オンライン授業の可能性
【毎日】の「余録」は、江戸時代の寺子屋の話から。寺子屋の情景は実におおらかで、「机の置き方もみんなバラバラ、まじめに手習いをする子、いたずらや落書きに熱心な子、師匠の後ろで立たされている子」まで。実は、「個々の子どもに合わせた教育を師匠が考えて行う個別教授」が寺子屋の基本で、実に弟子62人分の個別学習カリキュラムを師匠が作っていたケースまであって、資料が残っているようだ。
余録子が言いたいのは、画一的な授業スタイルは明治以降のもので、日本の伝統ではないこと。新型コロナウイルスの感染拡大で学校に子どもたちを集めにくくなったのなら、いつでもオンラインで授業を実施する準備を整えておくべきだったのに、やっていない。中国や韓国を含め、諸外国では精力的に行われているオンライン授業が日本でできないのであれば、「教育の世界水準についてゆけず、寺子屋の師匠にも笑われよう」と結んでいる。
uttiiの眼
確かに、通常の教室での授業と違い、オンライン授業では総ての子どもと教師は等距離・等条件で結ばれ、子どもの側は子どもの側で、他の子どもたちと私語をかわすことが困難になり、授業に集中せざるを得ず、教師と直接向き合う形になる。ある意味、集団的に実施可能な個別授業の理想型なのかもしれない。教師にはそれなりの指導技術が求められるだろうし、子どもたちにもオンライン授業に合わせた心構えとコミュニケーション能力が要求されるかもしれないが、ここは「禍転じて福と為す」、大々的に取り組む価値がありそうだ。パソコンの配布は勿論、必要だが。
故郷は遠きにありて…
【東京】の「筆洗」は、「ふるさとは遠きにありて思ふもの」で始まる室生犀星の「小景異情」から。その犀星も、関東大震災後、故郷の金沢に帰ったのだという。筆洗子は「誰にでも「遠きにありて思ふもの」では抑えきれず、故郷へ帰りたい日がある」と。
新型コロナウイルスの感染拡大を受け、非常事態宣言の対象になった東京などから、故郷に逃れたいと想っている人は多いだろうが、故郷への移動が感染リスクを高めると言われる。「望郷の念さえ果たせぬとは憎い新型コロナだが、そんなものを大切な故郷に持ち帰りたくない」と。

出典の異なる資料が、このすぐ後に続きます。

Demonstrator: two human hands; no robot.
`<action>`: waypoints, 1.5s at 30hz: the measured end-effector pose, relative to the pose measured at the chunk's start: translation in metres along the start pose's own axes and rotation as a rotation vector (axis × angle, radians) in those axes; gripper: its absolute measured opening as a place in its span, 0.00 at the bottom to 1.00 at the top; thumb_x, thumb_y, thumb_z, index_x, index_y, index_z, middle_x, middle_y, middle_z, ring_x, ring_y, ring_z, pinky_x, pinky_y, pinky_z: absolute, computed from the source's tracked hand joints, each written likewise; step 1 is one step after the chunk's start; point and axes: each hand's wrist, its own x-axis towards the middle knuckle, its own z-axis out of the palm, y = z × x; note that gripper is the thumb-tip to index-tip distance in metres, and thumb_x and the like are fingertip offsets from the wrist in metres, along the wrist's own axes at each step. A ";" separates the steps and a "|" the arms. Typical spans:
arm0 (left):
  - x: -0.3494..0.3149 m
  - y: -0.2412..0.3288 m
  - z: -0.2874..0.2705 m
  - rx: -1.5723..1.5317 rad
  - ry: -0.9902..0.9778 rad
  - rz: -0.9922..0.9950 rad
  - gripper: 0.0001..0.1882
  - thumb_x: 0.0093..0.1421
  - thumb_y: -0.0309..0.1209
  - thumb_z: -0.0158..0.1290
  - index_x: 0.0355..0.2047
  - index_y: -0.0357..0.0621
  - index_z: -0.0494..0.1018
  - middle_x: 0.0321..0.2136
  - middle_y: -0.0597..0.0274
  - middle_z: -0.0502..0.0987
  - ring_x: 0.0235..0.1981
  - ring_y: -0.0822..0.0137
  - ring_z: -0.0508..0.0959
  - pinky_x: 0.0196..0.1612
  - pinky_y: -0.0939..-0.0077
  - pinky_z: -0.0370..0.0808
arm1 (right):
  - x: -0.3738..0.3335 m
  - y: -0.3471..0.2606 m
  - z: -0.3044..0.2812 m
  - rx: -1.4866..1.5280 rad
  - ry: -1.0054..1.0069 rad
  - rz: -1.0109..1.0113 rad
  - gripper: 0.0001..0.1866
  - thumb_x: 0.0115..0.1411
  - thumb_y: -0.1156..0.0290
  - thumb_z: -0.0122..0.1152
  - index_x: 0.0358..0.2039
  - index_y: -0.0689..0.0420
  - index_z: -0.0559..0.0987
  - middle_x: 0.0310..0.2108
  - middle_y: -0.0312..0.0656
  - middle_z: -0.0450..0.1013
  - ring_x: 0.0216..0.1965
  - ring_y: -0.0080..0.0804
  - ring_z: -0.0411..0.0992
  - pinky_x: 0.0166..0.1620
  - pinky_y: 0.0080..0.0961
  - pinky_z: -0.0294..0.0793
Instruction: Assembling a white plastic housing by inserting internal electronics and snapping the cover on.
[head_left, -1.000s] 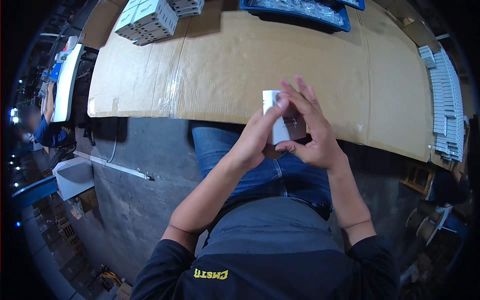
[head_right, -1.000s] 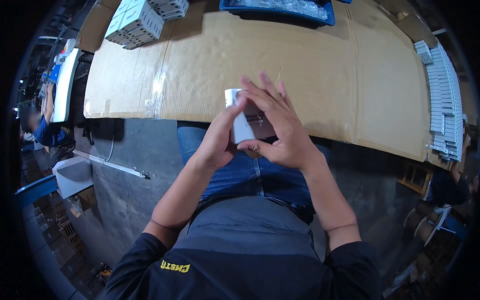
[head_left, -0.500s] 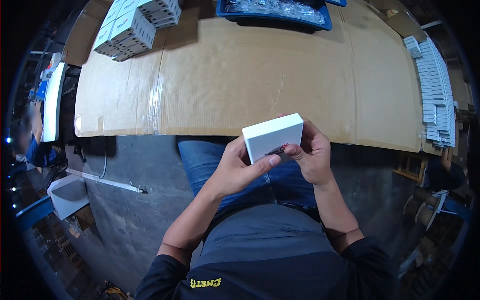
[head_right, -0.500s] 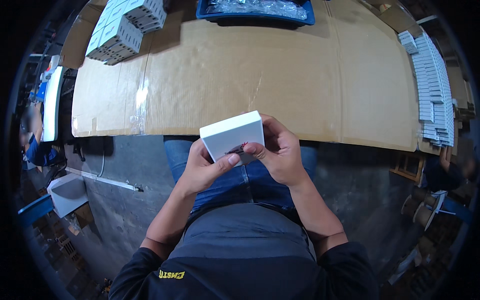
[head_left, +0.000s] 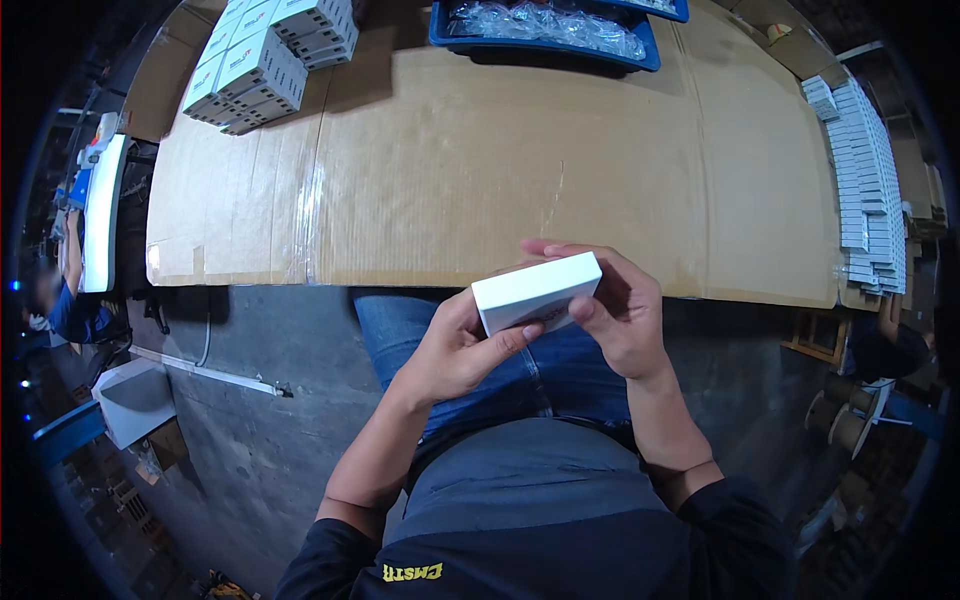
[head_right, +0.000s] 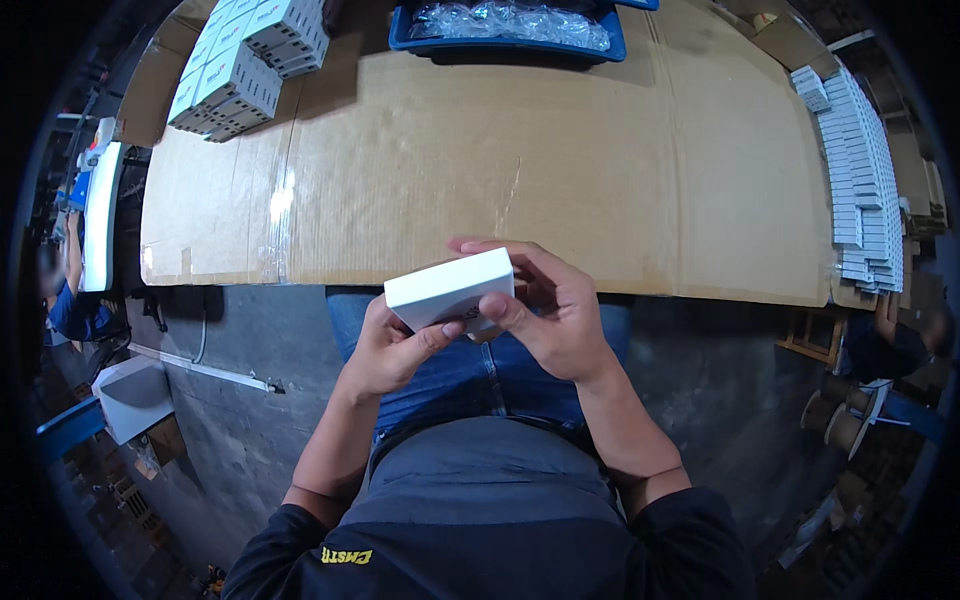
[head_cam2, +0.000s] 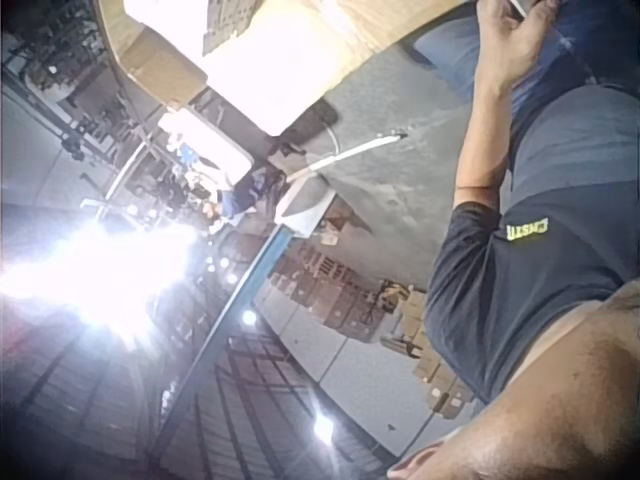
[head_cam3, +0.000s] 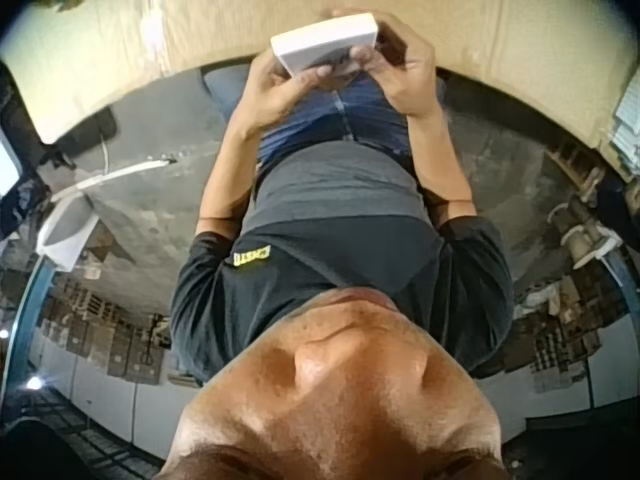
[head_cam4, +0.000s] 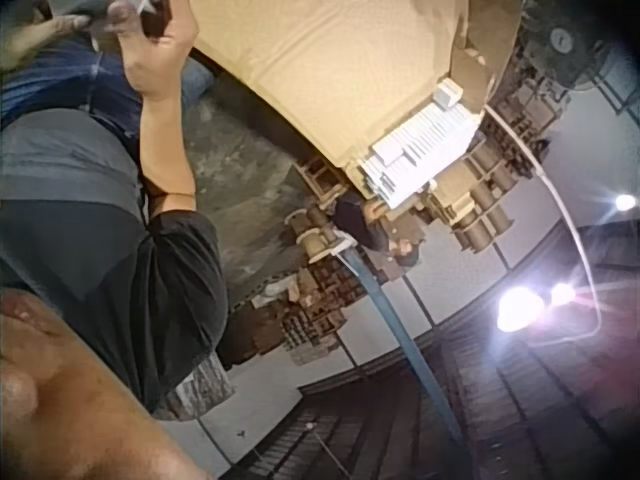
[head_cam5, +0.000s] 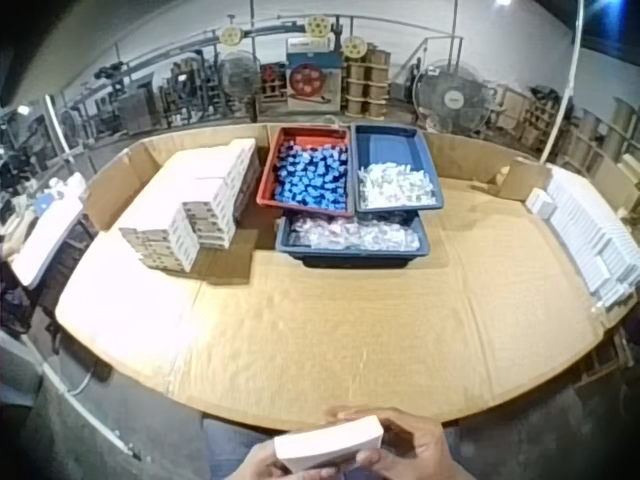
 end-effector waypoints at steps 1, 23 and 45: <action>0.001 -0.001 -0.001 0.022 -0.008 0.016 0.29 0.68 0.28 0.61 0.67 0.35 0.65 0.54 0.58 0.78 0.53 0.71 0.77 0.56 0.73 0.75 | 0.002 0.000 -0.002 0.000 -0.001 0.001 0.25 0.64 0.67 0.72 0.58 0.64 0.77 0.52 0.44 0.81 0.48 0.25 0.79 0.52 0.24 0.79; 0.013 -0.015 -0.018 0.070 0.226 0.289 0.31 0.62 0.24 0.67 0.63 0.38 0.67 0.55 0.58 0.76 0.55 0.67 0.76 0.59 0.71 0.73 | 0.007 0.009 0.000 -0.247 0.047 -0.097 0.22 0.57 0.79 0.76 0.52 0.63 0.81 0.48 0.42 0.80 0.48 0.28 0.79 0.52 0.25 0.80; 0.017 -0.013 0.002 -0.570 0.321 0.235 0.28 0.65 0.38 0.64 0.61 0.42 0.68 0.53 0.57 0.77 0.56 0.68 0.77 0.55 0.71 0.78 | 0.012 0.028 0.012 -0.005 0.153 -0.182 0.26 0.58 0.75 0.78 0.56 0.63 0.79 0.45 0.38 0.80 0.45 0.23 0.77 0.49 0.22 0.77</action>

最後に、筆洗子お約束の小咄。一日中仕事で机に向かっていた男。ようやく仕事を終え、ほっとして「やっとこれで帰れる!」。「どこへ帰るのよ」。妻の声に在宅勤務だったことを思い出す。
uttiiの眼
《読売》の編集手帳子も既に在宅勤務になっていると言っていたが、事情は筆洗子も同じなのだろう。最後の小咄は、当人の実話に違いない。
帰省がもたらすリスクは、とくに、地方に居住するハイリスクグループである高齢者を危険に晒すという意味で、安倍首相が「厳に慎んでいただきたい」というようなことを言っていた問題だ。移動の過程を含め、リスクは高くなるのだろうが、帰省を事前に抑え込むことはかなり困難なのではないだろうか。何故なら、政府の非常事態宣言後、東京都などによる自粛指示がすぐには出されていない状況を鑑みると、この隙に帰省してしまおうという人がいても不思議はないからだ。中国の武漢では、封鎖の直前に500万人が脱出したと言われている。似たようなことがおきていないだろうか。